WHAT THE TASK REQUIRES
In the data that follows, give the number of lines containing the word "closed". Offer no additional comment.

(DATASET ENTRIES Opens)

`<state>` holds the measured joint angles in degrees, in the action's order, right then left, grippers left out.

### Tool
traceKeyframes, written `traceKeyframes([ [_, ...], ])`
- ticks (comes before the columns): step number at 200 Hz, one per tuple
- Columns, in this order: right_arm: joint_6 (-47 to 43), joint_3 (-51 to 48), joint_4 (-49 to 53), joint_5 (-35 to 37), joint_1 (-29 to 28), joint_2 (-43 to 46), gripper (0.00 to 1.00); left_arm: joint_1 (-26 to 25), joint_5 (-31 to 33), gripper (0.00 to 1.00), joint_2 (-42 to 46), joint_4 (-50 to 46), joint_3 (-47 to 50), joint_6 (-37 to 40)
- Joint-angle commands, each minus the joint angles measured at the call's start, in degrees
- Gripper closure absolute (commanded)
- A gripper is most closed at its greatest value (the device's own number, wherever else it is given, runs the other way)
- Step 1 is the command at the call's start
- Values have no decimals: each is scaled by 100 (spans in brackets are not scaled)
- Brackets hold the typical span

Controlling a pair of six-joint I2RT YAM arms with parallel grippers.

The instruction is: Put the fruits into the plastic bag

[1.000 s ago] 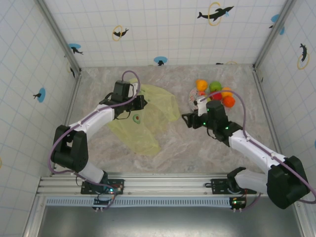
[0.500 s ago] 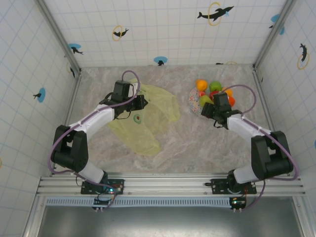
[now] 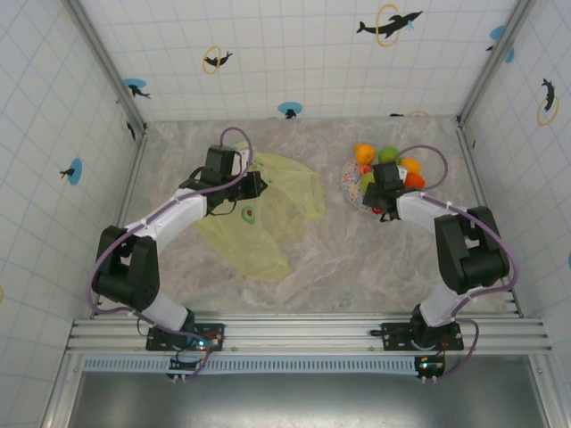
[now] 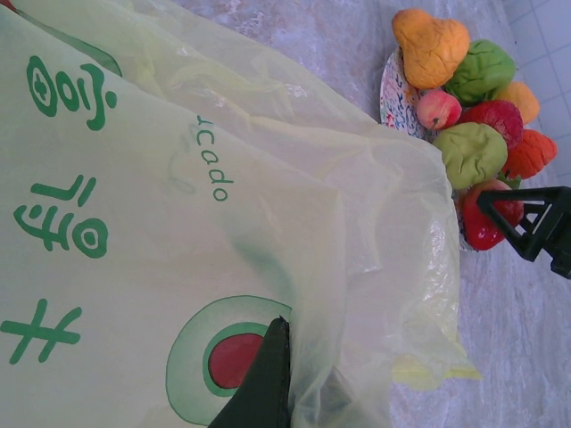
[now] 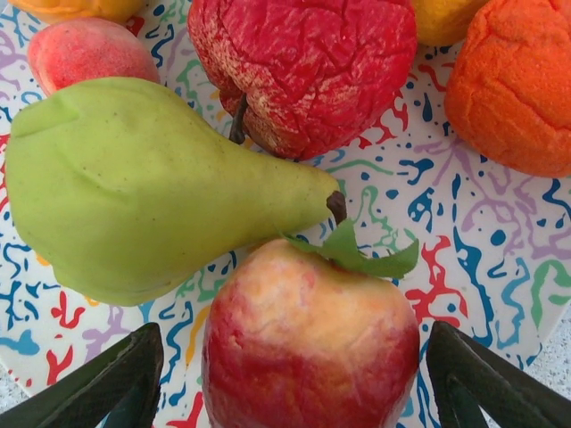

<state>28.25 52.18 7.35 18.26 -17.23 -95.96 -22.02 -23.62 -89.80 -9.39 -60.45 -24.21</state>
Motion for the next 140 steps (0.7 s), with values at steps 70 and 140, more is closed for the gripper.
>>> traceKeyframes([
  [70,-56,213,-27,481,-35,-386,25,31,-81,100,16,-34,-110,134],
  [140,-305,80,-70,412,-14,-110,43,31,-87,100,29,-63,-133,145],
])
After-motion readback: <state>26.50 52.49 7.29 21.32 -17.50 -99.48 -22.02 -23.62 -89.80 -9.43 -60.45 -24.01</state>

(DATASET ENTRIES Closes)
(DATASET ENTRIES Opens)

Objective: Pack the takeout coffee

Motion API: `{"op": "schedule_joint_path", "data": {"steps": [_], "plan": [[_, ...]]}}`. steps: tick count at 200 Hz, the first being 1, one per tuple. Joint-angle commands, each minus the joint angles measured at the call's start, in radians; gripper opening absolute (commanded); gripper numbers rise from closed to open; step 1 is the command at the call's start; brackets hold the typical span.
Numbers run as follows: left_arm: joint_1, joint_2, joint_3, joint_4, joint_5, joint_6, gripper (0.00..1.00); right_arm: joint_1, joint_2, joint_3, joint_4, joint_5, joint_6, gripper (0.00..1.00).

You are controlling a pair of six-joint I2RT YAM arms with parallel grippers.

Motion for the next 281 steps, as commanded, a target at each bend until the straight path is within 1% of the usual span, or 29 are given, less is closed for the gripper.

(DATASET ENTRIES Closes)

SOLVED EXERCISE
4